Adeel told me that there does not exist an abelian cat of integral mixed motives

anyone know source?

If I understood him correctly, this means that the motivic stable cat does not have a heart over spec Z

only in equal characteristic

Jonathan Beardsley

05:35

@HarryGindi and @RuneHaugseng thanks for your comments. I sort of got distracted by some chromatic stuff I'm doing at the same time. But I just finished working on that, so am going to dive back into higher category theory here...

1 hour later…

Pieter

06:40

@HarryGindi Is mathoverflow.net/questions/83421/… of any help here?

Harry Gindi

06:59

@Pieter so then I heard that the standard conjectures on algebraic cycles prove the existence of a motivic t-structure. Is that only for rational coefficients?

or rather, a proof of those conjectures implies the existence of a motivic t-structure

Just bought tea; I may have gone overboard w the teabags

I used four tea bags for about a litre of tea. Is that too many?

It looks about as dark as coffee so I guess it's fine

oh yeah by the way @RuneHaugseng I said hello to you at that conference in England. So from what I gathered in you'

*in your talk, you're essentially doing a derived version of the categorical wreath product

with Δ

I was thinking it might be simpler to do it as the honest derived extension of the ordinary wreath product with Δ

If you do it like that, you should get a direct comparison with Joyal-Rezk Θ-stuff

There is a version of that wreath product where you can wreath Δ with an arbitrary symmetric monoidal category

I mentioned it to you at the end of your talk iirc

2 hours later…

Rune Haugseng

08:55

I don't really understand what you mean by that. The input to the construction I tried to describe in that talk is an E_n-monoidal infinity-category, which I viewed as a fibration over Delta^n. You could certainly do the same thing using Theta_n instead though, and you should get something equivalent.

Harry Gindi

@RuneHaugseng There is a version of Theta that produces a Grothendieck fibration over Delta from a symmetric monoidal category. Maybe I misunderstood what was going on.

I'll read through your paper and see if I can make this completely precise.

Rune Haugseng

That might be difficult, since the paper hasn't been written yet :-)

Harry Gindi

Ah, well I think the video of your talk is up on the website

if they're related, I think it is independently interesting

like, it should lead to a direct comparison functor

Could give a construction of the Cartesian-closed infty,1 cat of Theta_n infinity,n cats without model cats

I'll keep you posted if I figure it out =]

Pieter

09:14

@HarryGindi It's probably best to ask Adeel, who goes by the moniker @AAK nowadays it seems.

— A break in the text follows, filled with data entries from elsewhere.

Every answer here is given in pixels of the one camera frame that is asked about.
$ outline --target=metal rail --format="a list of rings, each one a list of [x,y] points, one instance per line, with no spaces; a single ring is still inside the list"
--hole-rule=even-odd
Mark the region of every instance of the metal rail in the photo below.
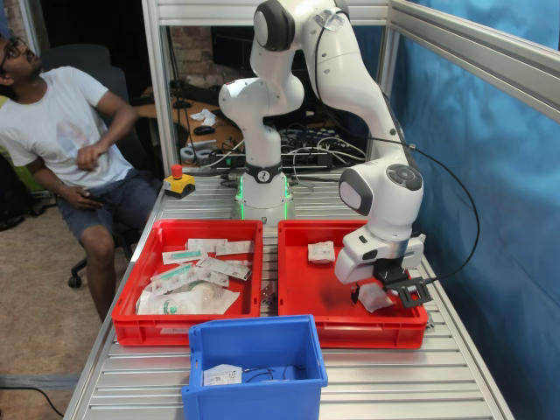
[[[337,178],[339,174],[314,174]],[[200,196],[209,199],[201,200]],[[123,287],[154,221],[164,218],[229,218],[235,190],[216,178],[197,179],[197,197],[159,196],[149,225],[122,280]],[[340,201],[337,184],[294,188],[298,219],[356,218]],[[277,230],[264,229],[263,287],[277,283]],[[431,272],[427,261],[419,274]],[[441,286],[430,285],[426,305],[434,328],[416,351],[324,350],[329,386],[321,420],[513,419],[484,362]],[[271,315],[266,307],[263,315]],[[187,347],[124,347],[107,319],[66,412],[66,420],[183,419],[180,388],[188,383]]]

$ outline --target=man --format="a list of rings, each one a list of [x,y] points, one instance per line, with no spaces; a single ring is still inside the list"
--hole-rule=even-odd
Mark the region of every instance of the man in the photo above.
[[[72,67],[42,72],[40,57],[0,37],[0,144],[15,165],[56,194],[66,224],[87,253],[87,283],[105,319],[115,296],[113,221],[142,229],[156,192],[115,143],[134,126],[134,109]],[[107,128],[99,116],[112,116]]]

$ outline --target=blue bin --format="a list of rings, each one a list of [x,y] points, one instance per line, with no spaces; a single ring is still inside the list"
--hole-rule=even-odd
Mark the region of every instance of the blue bin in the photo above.
[[[319,418],[328,379],[313,316],[207,322],[189,342],[186,420]],[[205,387],[204,371],[222,364],[242,368],[241,383]]]

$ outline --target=blue curtain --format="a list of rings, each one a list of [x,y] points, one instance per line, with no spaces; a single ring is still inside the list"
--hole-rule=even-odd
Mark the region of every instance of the blue curtain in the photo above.
[[[423,0],[558,48],[557,0]],[[518,419],[560,418],[560,125],[420,45],[401,41],[392,102],[407,141],[448,165],[479,209],[479,247],[442,283]],[[470,252],[473,211],[457,183],[416,156],[418,229],[438,274]]]

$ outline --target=black bag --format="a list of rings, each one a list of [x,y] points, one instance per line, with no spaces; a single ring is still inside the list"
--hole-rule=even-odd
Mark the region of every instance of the black bag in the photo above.
[[[24,221],[26,214],[38,216],[41,213],[35,211],[32,195],[10,162],[0,154],[0,231],[15,227]]]

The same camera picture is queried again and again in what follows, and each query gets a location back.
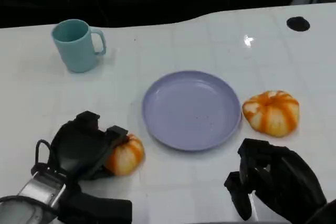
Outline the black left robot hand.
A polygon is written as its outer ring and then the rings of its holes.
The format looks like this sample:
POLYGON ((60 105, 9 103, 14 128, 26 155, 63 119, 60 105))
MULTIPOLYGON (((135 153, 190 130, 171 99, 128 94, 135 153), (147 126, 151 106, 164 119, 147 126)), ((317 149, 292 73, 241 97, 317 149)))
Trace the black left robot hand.
POLYGON ((116 125, 102 131, 99 118, 84 111, 62 125, 50 145, 49 167, 73 182, 114 176, 107 163, 116 147, 126 142, 128 131, 116 125))

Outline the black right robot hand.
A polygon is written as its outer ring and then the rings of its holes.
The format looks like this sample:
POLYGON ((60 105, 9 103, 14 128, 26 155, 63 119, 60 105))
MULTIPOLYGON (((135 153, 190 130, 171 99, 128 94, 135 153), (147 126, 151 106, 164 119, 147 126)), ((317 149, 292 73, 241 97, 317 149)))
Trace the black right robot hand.
POLYGON ((251 193, 291 223, 305 223, 327 204, 313 170, 289 148, 245 138, 238 154, 239 171, 229 173, 224 186, 243 220, 252 215, 251 193))

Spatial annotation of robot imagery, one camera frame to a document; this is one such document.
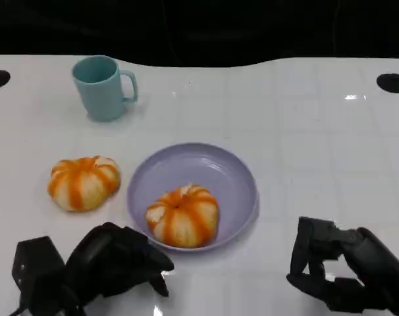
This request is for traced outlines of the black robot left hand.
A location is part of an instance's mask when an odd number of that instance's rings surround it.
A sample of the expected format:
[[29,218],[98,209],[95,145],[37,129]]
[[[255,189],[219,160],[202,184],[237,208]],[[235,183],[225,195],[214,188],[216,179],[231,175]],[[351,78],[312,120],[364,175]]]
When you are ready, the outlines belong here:
[[65,283],[82,305],[145,282],[160,296],[168,297],[162,273],[173,270],[171,259],[145,235],[106,222],[91,229],[75,247],[65,265]]

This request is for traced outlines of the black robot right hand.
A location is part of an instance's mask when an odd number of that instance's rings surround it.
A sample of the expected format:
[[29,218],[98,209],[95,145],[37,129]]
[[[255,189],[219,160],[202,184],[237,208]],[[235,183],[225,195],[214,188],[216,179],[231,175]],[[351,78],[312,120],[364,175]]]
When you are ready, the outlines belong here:
[[[324,262],[344,257],[355,278],[326,279]],[[368,229],[300,217],[287,281],[331,311],[399,315],[399,259]]]

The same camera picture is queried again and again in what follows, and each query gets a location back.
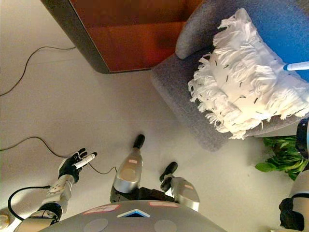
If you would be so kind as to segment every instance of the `gray armchair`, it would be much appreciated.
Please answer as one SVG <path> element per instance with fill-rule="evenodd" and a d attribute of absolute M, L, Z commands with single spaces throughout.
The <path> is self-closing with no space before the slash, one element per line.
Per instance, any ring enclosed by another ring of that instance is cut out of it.
<path fill-rule="evenodd" d="M 249 13 L 264 42 L 285 62 L 299 62 L 309 58 L 309 1 L 207 0 L 202 3 L 183 28 L 175 54 L 152 69 L 152 82 L 177 118 L 208 151 L 218 150 L 232 134 L 220 133 L 214 125 L 209 124 L 205 118 L 206 113 L 198 111 L 197 103 L 190 102 L 187 83 L 197 70 L 198 60 L 212 51 L 212 39 L 218 33 L 217 27 L 221 20 L 229 18 L 241 7 Z M 309 77 L 308 72 L 299 74 Z M 280 120 L 278 116 L 274 116 L 270 122 L 263 122 L 263 129 L 258 126 L 248 130 L 246 135 L 275 131 L 299 119 L 291 116 Z"/>

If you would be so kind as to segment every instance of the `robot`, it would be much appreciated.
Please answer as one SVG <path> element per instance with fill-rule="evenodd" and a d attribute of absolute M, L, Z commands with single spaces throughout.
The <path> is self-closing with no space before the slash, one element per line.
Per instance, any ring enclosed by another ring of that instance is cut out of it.
<path fill-rule="evenodd" d="M 297 128 L 296 148 L 308 158 L 308 121 Z M 112 185 L 110 204 L 102 205 L 60 221 L 66 213 L 72 186 L 82 167 L 97 155 L 85 149 L 64 160 L 58 180 L 49 188 L 38 211 L 23 220 L 15 232 L 225 232 L 198 212 L 199 197 L 194 186 L 173 174 L 172 162 L 160 176 L 161 190 L 140 188 L 145 137 L 139 135 L 131 153 L 120 165 Z M 286 229 L 309 232 L 309 165 L 297 177 L 289 198 L 280 206 L 281 225 Z"/>

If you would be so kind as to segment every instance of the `black cable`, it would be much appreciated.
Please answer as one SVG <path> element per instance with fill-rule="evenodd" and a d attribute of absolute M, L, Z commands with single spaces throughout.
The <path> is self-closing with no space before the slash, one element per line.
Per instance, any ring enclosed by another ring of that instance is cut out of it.
<path fill-rule="evenodd" d="M 114 168 L 115 171 L 117 172 L 117 168 L 116 168 L 115 166 L 113 166 L 108 172 L 106 172 L 106 173 L 101 173 L 101 172 L 99 172 L 97 169 L 95 169 L 95 168 L 91 165 L 91 163 L 88 163 L 88 164 L 90 165 L 90 167 L 93 168 L 93 170 L 95 170 L 97 173 L 99 173 L 99 174 L 101 174 L 101 175 L 105 175 L 105 174 L 110 173 L 110 172 L 113 170 L 113 168 Z"/>
<path fill-rule="evenodd" d="M 20 145 L 22 142 L 24 142 L 24 141 L 26 141 L 26 140 L 28 140 L 28 139 L 39 139 L 40 141 L 42 141 L 42 142 L 44 143 L 44 145 L 47 147 L 47 149 L 48 149 L 53 155 L 55 155 L 55 156 L 57 156 L 57 157 L 60 157 L 60 158 L 69 158 L 69 157 L 71 157 L 70 155 L 68 155 L 68 156 L 62 156 L 62 155 L 57 154 L 56 152 L 54 152 L 54 151 L 48 146 L 47 142 L 46 142 L 44 139 L 42 139 L 42 138 L 40 138 L 40 137 L 38 137 L 38 136 L 31 136 L 31 137 L 28 137 L 28 138 L 23 139 L 22 141 L 18 142 L 17 144 L 14 144 L 14 145 L 9 146 L 9 147 L 6 147 L 6 148 L 2 148 L 2 149 L 0 149 L 0 151 L 6 151 L 6 150 L 9 150 L 9 149 L 11 149 L 11 148 L 14 148 L 14 147 Z M 102 174 L 102 175 L 105 175 L 105 174 L 110 173 L 111 170 L 112 170 L 113 168 L 114 168 L 114 169 L 116 170 L 116 172 L 117 172 L 116 167 L 112 167 L 108 172 L 106 172 L 106 173 L 101 173 L 101 172 L 99 172 L 97 169 L 95 169 L 90 163 L 89 163 L 89 165 L 90 165 L 90 167 L 91 167 L 94 171 L 96 171 L 97 173 L 100 173 L 100 174 Z"/>
<path fill-rule="evenodd" d="M 29 60 L 31 59 L 31 57 L 36 53 L 38 52 L 39 50 L 43 49 L 43 48 L 52 48 L 52 49 L 57 49 L 57 50 L 72 50 L 72 49 L 75 49 L 76 47 L 70 47 L 70 48 L 59 48 L 59 47 L 50 47 L 50 46 L 43 46 L 43 47 L 40 47 L 38 48 L 37 50 L 35 50 L 34 52 L 32 52 L 32 54 L 29 56 L 29 58 L 27 59 L 26 61 L 26 64 L 25 64 L 25 68 L 24 68 L 24 72 L 23 74 L 21 75 L 21 77 L 19 78 L 19 80 L 16 82 L 16 84 L 8 91 L 4 92 L 4 93 L 1 93 L 0 94 L 0 97 L 8 94 L 9 92 L 11 92 L 18 84 L 19 82 L 21 81 L 21 79 L 23 79 L 25 73 L 26 73 L 26 69 L 27 69 L 27 66 L 28 66 L 28 63 L 29 63 Z"/>
<path fill-rule="evenodd" d="M 11 206 L 11 201 L 12 201 L 12 198 L 13 196 L 15 196 L 17 193 L 19 193 L 20 191 L 23 191 L 23 190 L 26 190 L 26 189 L 49 189 L 50 188 L 50 185 L 47 185 L 47 186 L 33 186 L 33 187 L 26 187 L 26 188 L 21 188 L 19 190 L 16 190 L 15 192 L 13 192 L 11 194 L 11 196 L 9 197 L 9 200 L 8 200 L 8 209 L 9 211 L 11 212 L 11 214 L 14 215 L 15 218 L 23 221 L 24 218 L 22 218 L 21 216 L 19 216 L 17 213 L 15 213 L 15 211 L 12 209 L 12 206 Z"/>
<path fill-rule="evenodd" d="M 26 138 L 26 139 L 23 139 L 22 141 L 18 142 L 17 144 L 14 144 L 14 145 L 12 145 L 12 146 L 10 146 L 10 147 L 7 147 L 7 148 L 0 149 L 0 151 L 5 151 L 5 150 L 8 150 L 8 149 L 14 148 L 14 147 L 20 145 L 22 142 L 24 142 L 24 141 L 26 141 L 26 140 L 28 140 L 28 139 L 39 139 L 39 140 L 41 140 L 41 141 L 44 143 L 44 145 L 47 147 L 47 149 L 48 149 L 53 155 L 55 155 L 55 156 L 57 156 L 57 157 L 60 157 L 60 158 L 69 158 L 69 157 L 70 157 L 70 155 L 68 155 L 68 156 L 58 155 L 57 153 L 55 153 L 55 152 L 47 145 L 47 143 L 46 143 L 46 141 L 45 141 L 44 139 L 42 139 L 42 138 L 40 138 L 40 137 L 38 137 L 38 136 L 30 136 L 30 137 L 28 137 L 28 138 Z"/>

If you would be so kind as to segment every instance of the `brown wooden panel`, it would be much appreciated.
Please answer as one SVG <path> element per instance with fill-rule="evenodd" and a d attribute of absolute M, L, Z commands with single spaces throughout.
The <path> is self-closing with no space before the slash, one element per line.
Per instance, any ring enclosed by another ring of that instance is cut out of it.
<path fill-rule="evenodd" d="M 155 66 L 202 0 L 71 0 L 111 72 Z"/>
<path fill-rule="evenodd" d="M 87 28 L 111 71 L 146 69 L 155 66 L 175 50 L 185 23 L 143 24 Z"/>

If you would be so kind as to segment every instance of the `floor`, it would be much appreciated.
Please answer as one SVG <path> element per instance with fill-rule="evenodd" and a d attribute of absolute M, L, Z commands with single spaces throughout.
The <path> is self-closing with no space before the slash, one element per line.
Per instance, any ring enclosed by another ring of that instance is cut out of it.
<path fill-rule="evenodd" d="M 40 1 L 2 0 L 0 92 L 14 85 L 28 56 L 43 45 L 72 43 Z M 0 99 L 1 147 L 38 135 L 59 154 L 80 147 L 97 151 L 92 164 L 104 172 L 118 166 L 135 136 L 144 133 L 142 186 L 159 189 L 160 173 L 175 160 L 176 175 L 195 185 L 204 216 L 228 232 L 278 229 L 278 205 L 288 196 L 292 181 L 254 168 L 267 157 L 262 140 L 231 140 L 216 153 L 203 150 L 150 79 L 150 71 L 96 73 L 77 49 L 40 51 L 22 82 Z M 2 152 L 0 158 L 1 209 L 19 188 L 52 184 L 62 161 L 37 140 Z M 114 173 L 99 175 L 85 167 L 63 218 L 108 203 L 113 177 Z M 14 209 L 26 217 L 43 198 L 44 190 L 25 191 L 15 197 Z M 3 231 L 12 232 L 18 223 L 16 219 Z"/>

Too bad he doesn't get a ping though.

Harry Gindi

@Pieter I could e-mail him but he's one of my instructors and I know for a fact that he is busy rn

He's not in Regensburg; he's at a conference or something

Pieter

09:44

He might be going to the ICM then, that's the only conference happening this week, unless someone decided to compete with that.

In any case, Google brings up arxiv.org/abs/1006.1116

So it goes the other way it seems

Harry Gindi

10:06

Weird, Mitya submitted those to the Arxiv?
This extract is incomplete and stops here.